Architecture Decision Records

Sequential log of decisions for SecID-Service.

ADR-001: Cloudflare Workers as runtime

Date: 2025-02-01 (approx, from initial scaffolding) Status: Accepted Decision method: Human directive

Goal: Deploy a globally distributed, low-latency API for resolving SecID strings.

Context: SecID needs a lightweight API that's fast worldwide. The service is stateless (reads registry data, returns URLs). No database, no auth, no sessions.

Decision: Use Cloudflare Workers as the runtime platform.

Rationale: Edge deployment gives low latency globally. Workers' pricing model (CPU time, not duration) is ideal for a service that's mostly I/O-bound (KV reads). Free tier is generous (10M requests/month). Same platform hosts the static website via Workers Assets.

Rejected alternatives:

AWS Lambda + CloudFront — More complex setup, cold starts, higher cost at low volume
Traditional VPS — Single region, ops burden, no auto-scaling

ADR-002: Hono as HTTP framework

Date: 2025-02-01 (approx, from initial scaffolding) Status: Accepted Decision method: AI default

Goal: Route HTTP requests in the Worker with minimal overhead.

Context: Need a lightweight router that works natively on Cloudflare Workers (Web Standards API, not Node.js).

Decision: Use Hono for HTTP routing.

Rationale: Hono is purpose-built for edge runtimes, tiny (~96 KB bundled), fast, and has first-class Cloudflare Workers support. TypeScript native.

Rejected alternatives:

itty-router — Even smaller but less mature ecosystem
Raw fetch handler — No routing abstraction, harder to maintain as endpoints grow

ADR-003: Official MCP SDK for MCP server

Date: 2025-02-01 (approx, from initial implementation) Status: Accepted Decision method: AI default

Goal: Expose SecID as an MCP server so AI assistants can resolve security identifiers.

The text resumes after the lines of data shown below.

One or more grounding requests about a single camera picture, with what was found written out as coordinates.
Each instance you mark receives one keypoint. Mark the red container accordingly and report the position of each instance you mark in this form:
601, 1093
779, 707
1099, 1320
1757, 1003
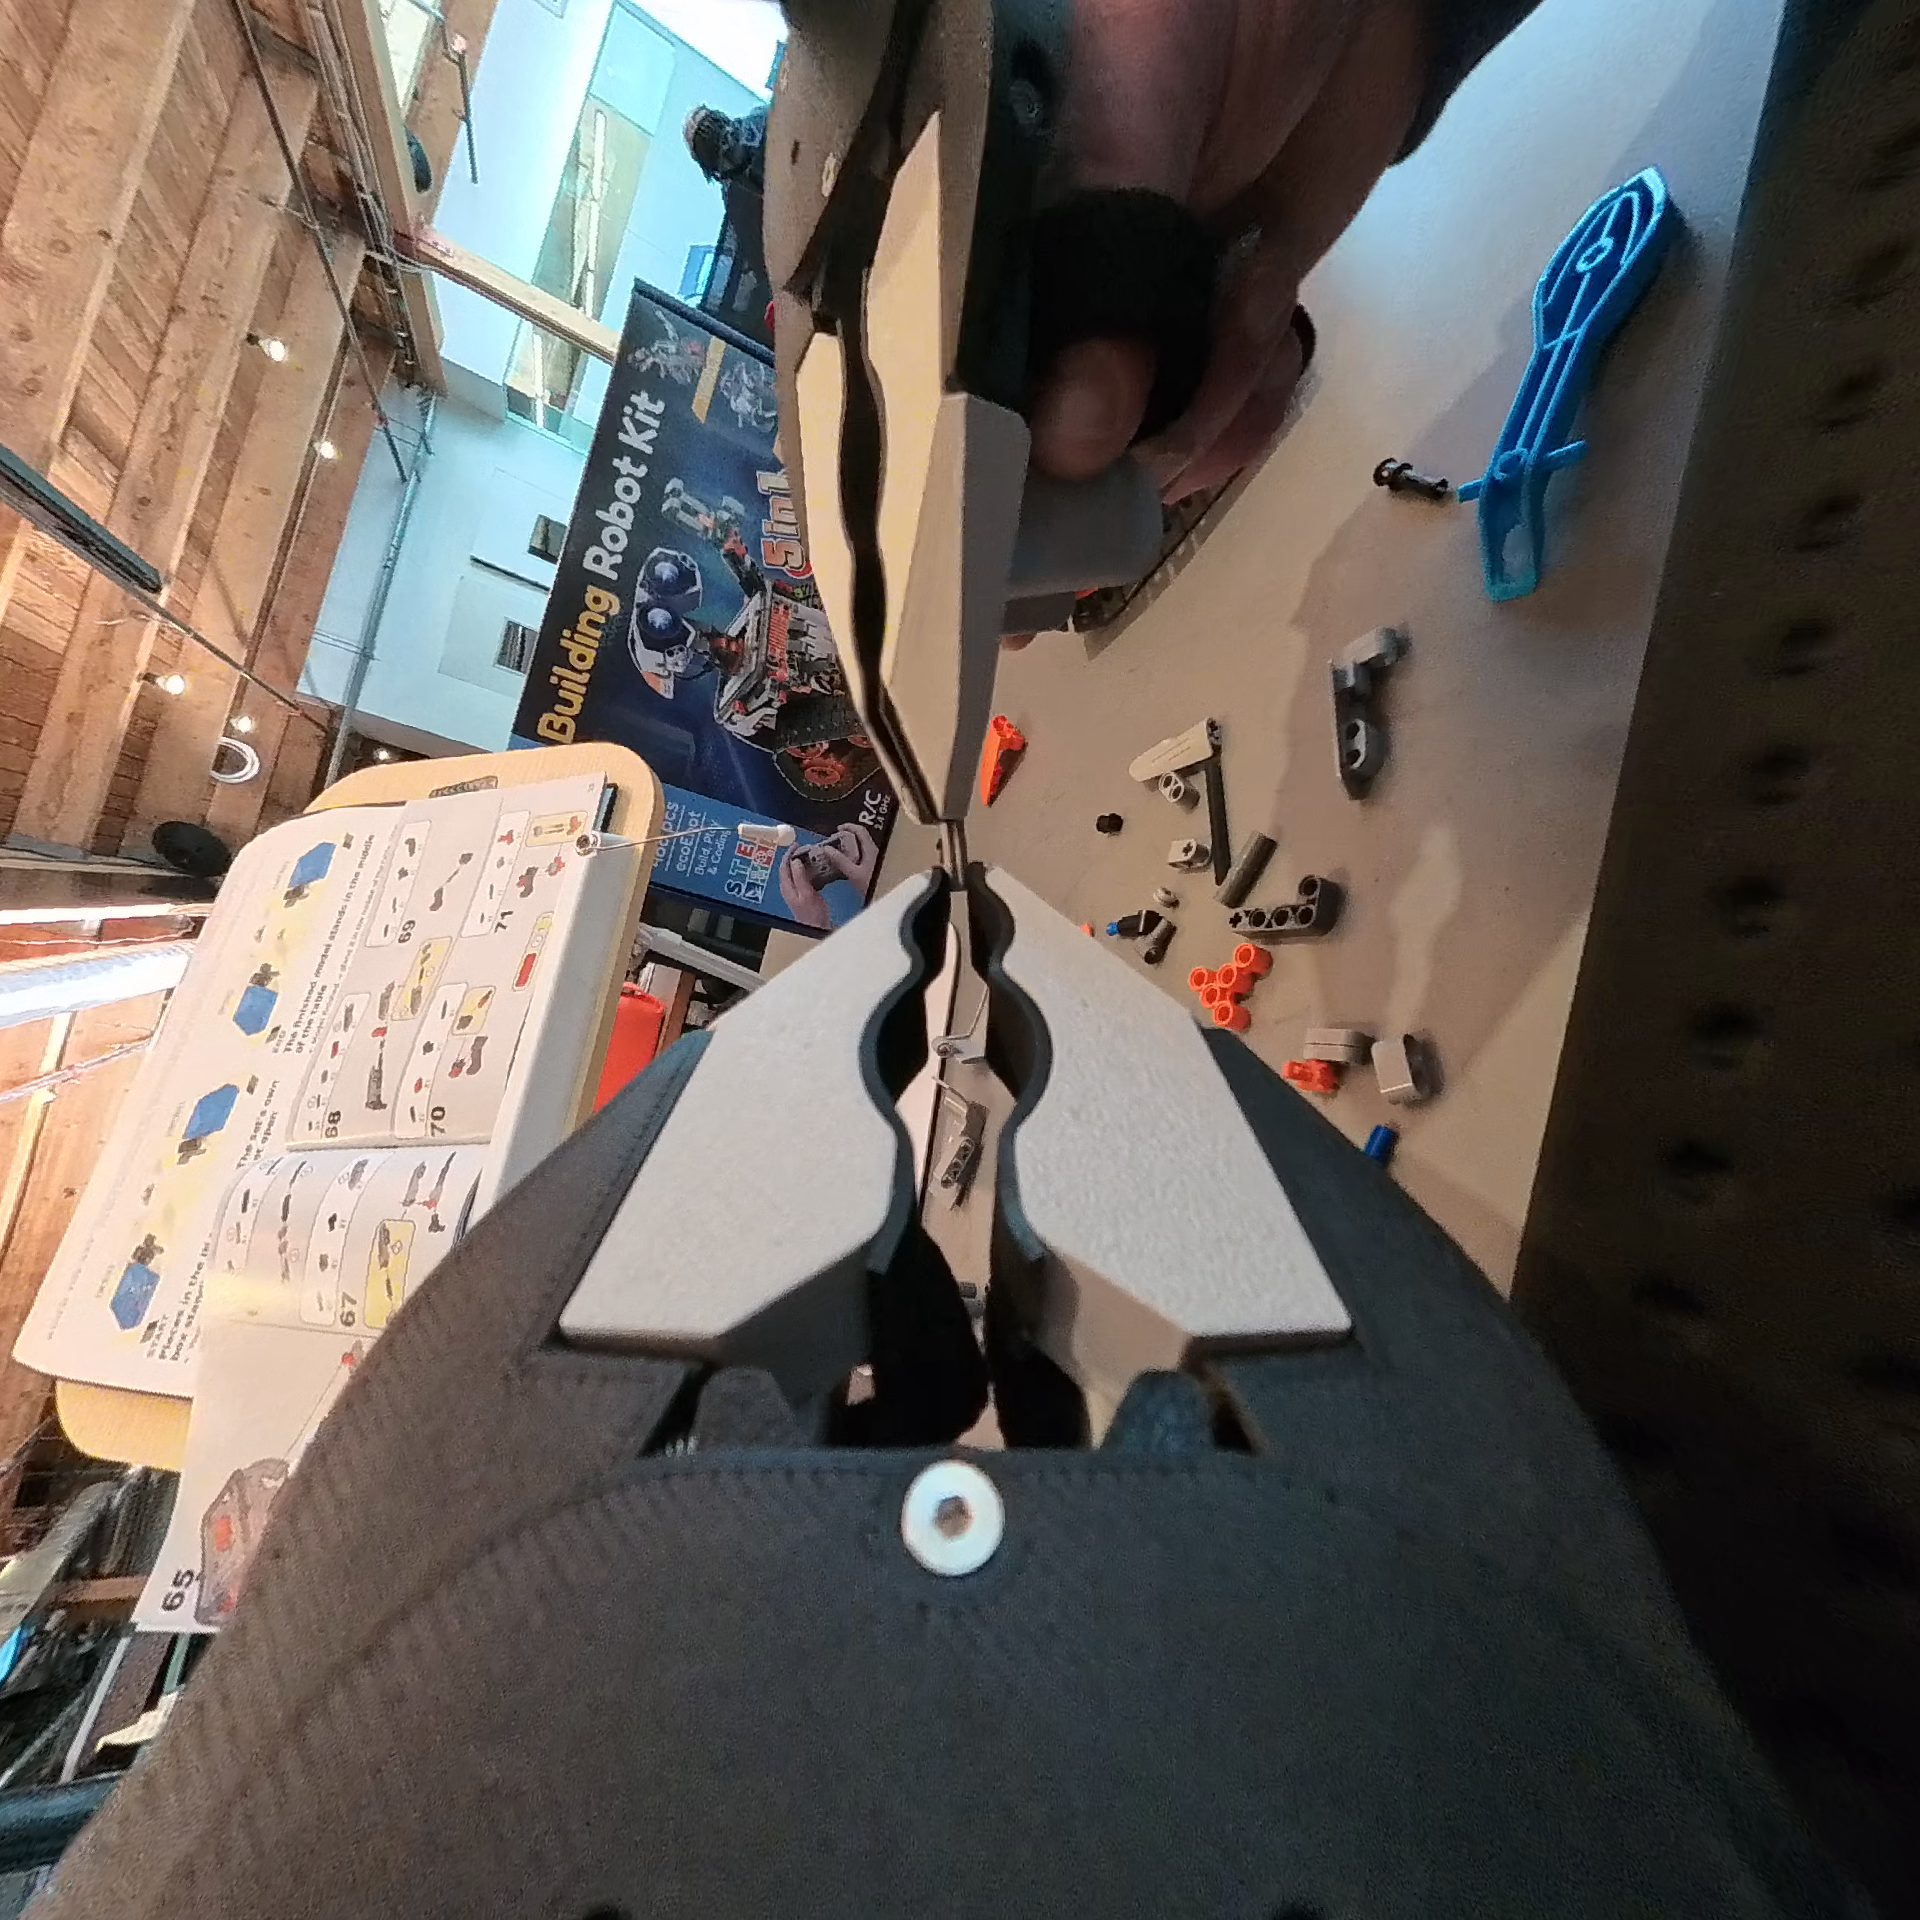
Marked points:
638, 1051

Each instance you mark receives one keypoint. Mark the white book stand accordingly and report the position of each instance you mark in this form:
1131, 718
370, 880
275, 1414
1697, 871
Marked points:
569, 1021

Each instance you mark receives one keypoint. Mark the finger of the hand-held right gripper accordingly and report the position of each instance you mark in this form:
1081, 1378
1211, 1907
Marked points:
944, 524
832, 451

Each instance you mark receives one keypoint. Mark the teal plastic piece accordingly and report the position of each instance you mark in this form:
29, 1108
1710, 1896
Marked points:
1542, 382

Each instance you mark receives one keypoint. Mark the small black axle pin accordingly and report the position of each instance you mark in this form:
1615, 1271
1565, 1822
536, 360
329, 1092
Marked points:
1410, 478

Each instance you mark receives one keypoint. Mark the printed toy box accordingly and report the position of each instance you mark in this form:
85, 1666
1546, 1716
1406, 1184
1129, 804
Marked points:
629, 600

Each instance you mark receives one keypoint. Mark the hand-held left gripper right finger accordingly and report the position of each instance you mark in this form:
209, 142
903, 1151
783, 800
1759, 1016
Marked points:
1185, 1200

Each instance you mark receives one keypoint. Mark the orange curved panel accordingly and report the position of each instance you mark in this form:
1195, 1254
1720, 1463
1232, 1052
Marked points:
1001, 758

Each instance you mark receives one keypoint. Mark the orange connector cluster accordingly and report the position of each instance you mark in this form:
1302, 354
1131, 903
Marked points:
1230, 989

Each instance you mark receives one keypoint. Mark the light grey boxy panel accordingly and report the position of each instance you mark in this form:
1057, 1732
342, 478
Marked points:
960, 1156

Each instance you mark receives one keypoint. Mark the light grey wing panel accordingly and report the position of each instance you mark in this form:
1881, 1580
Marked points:
1178, 749

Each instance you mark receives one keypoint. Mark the instruction booklet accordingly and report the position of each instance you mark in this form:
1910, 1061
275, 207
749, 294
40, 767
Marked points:
376, 974

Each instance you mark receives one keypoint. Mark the short grey axle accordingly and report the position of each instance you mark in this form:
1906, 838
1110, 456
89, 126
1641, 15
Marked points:
950, 844

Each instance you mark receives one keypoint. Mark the long black axle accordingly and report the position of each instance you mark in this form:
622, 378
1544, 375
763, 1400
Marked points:
1216, 826

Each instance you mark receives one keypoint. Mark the grey angled pin connector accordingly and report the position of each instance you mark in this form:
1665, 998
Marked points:
1158, 939

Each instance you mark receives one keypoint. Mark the person's right hand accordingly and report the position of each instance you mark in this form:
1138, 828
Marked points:
1201, 91

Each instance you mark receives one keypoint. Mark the dark grey L-shaped beam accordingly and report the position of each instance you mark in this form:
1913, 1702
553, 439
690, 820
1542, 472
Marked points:
1290, 914

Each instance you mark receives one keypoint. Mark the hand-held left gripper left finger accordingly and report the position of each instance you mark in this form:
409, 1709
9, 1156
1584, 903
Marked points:
734, 1200

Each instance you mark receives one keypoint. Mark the small light grey block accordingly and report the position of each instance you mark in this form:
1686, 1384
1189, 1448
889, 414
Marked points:
1400, 1069

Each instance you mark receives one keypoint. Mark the small orange connector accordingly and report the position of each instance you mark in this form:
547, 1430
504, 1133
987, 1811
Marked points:
1307, 1074

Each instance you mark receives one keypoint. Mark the person's right forearm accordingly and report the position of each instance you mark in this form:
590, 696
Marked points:
1455, 45

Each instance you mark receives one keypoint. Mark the black connector with blue pin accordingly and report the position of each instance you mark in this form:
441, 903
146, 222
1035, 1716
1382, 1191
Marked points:
1125, 924

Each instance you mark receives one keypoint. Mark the small assembly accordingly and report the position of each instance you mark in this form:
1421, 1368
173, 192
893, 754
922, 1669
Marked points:
1358, 735

Context: MCP is the emerging standard for AI tool integration. Need to implement the Streamable HTTP transport for remote MCP servers on Cloudflare Workers.

Decision: Use @modelcontextprotocol/sdk with WebStandardStreamableHTTPServerTransport.

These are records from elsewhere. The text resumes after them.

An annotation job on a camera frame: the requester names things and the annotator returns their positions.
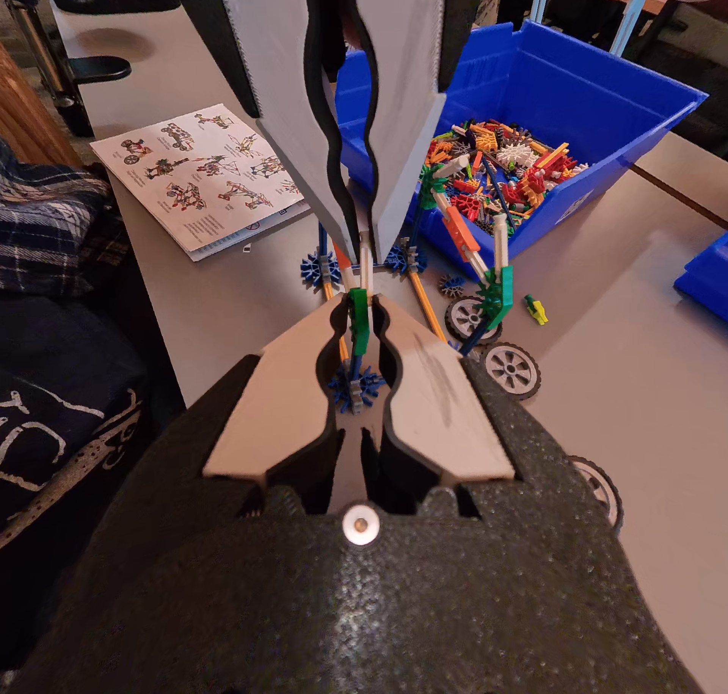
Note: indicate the plaid shirt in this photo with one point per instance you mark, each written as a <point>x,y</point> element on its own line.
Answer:
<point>45,222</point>

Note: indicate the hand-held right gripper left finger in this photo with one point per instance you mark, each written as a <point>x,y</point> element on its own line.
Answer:
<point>267,415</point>

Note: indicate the toy instruction booklet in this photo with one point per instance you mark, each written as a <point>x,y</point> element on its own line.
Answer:
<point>187,176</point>

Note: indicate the green yellow toy piece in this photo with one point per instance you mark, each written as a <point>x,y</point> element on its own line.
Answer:
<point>536,309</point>

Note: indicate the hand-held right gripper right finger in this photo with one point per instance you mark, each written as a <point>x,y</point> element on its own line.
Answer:
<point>449,415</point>

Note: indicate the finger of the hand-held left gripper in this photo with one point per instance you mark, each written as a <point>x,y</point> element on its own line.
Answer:
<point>406,79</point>
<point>273,79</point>

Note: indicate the colourful toy rod model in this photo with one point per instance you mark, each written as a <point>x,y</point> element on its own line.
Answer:
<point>462,233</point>

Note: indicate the white toy rod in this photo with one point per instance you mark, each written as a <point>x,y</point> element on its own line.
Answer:
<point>365,250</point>

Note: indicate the black office chair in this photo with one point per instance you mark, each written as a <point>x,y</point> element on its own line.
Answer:
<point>102,68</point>

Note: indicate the small blue toy connector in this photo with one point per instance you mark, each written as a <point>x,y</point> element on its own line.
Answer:
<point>452,285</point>

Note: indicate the grey toy wheel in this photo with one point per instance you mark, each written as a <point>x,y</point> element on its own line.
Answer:
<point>600,489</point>
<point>510,370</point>
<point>467,319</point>

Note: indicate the large blue plastic bin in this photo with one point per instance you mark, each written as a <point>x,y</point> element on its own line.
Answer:
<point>569,79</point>

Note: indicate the pile of toy construction pieces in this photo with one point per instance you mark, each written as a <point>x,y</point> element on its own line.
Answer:
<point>529,182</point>

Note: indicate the dark printed cloth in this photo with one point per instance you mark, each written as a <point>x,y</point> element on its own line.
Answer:
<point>57,364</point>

Rationale: Official SDK ensures protocol compliance and will track spec changes. The WebStandardStreamableHTTPServerTransport works directly on Workers without Node.js compatibility. Tool parameter schemas are defined with zod as the SDK requires.

Rejected alternatives:

Custom MCP implementation — Protocol is complex (JSON-RPC, SSE, session management). Rolling our own would be fragile and drift from the spec.

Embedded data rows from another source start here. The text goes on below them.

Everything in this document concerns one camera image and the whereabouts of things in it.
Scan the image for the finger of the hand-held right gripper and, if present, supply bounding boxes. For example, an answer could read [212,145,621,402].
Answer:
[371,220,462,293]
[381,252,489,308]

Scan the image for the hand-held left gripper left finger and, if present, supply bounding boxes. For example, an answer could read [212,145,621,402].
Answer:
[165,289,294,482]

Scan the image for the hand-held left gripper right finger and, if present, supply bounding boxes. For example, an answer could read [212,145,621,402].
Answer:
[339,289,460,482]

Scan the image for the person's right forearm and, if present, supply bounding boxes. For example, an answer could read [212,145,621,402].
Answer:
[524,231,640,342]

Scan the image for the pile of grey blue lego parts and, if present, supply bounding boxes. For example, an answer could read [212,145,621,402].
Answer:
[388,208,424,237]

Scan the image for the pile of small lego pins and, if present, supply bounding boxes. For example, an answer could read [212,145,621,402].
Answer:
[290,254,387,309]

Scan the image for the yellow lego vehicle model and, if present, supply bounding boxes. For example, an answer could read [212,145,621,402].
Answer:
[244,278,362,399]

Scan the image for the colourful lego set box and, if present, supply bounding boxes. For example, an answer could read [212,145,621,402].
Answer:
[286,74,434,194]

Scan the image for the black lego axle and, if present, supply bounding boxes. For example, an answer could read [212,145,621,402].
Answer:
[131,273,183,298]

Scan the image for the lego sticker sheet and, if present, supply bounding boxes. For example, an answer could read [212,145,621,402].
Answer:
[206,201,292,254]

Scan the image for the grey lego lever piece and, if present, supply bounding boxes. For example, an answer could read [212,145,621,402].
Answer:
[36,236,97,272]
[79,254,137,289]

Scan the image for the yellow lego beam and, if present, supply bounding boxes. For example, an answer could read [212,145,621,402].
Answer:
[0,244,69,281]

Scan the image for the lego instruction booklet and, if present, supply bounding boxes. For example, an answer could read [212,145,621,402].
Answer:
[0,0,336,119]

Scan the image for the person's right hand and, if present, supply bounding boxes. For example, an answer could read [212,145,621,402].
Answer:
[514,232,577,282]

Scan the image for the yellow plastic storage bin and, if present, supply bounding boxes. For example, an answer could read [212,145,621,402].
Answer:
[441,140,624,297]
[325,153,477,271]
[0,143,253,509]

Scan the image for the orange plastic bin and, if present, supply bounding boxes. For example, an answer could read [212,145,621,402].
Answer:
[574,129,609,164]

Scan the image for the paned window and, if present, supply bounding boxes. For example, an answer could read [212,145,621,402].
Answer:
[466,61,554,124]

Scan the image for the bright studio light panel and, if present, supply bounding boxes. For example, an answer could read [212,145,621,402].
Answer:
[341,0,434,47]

ADR-004: Astro for static website

Date: 2025-02-15 (approx, from website addition) Status: Accepted Decision method: AI default

Goal: Serve a documentation and demo website from the same Worker.

Context: Need a static site with the interactive resolver component. Served via Cloudflare Workers Assets (same deployment).

Decision: Use Astro to generate the static site, served from website/dist/ via Workers Assets.

Rationale: Astro produces zero-JS static HTML by default, with islands for interactive components. The resolver is a <script> tag in an Astro component — no React/Vue runtime needed. Build output is plain HTML/CSS/JS.

Rejected alternatives:

Plain HTML — Harder to maintain as pages grow, no component reuse
Next.js/Nuxt — Overkill for a mostly-static site, heavier build output

ADR-005: Bundled in-memory registry → KV-backed registry

Date: 2025-03-05 Status: Accepted Decision method: Collaborative

Goal: Decouple registry data updates from Worker code deployments.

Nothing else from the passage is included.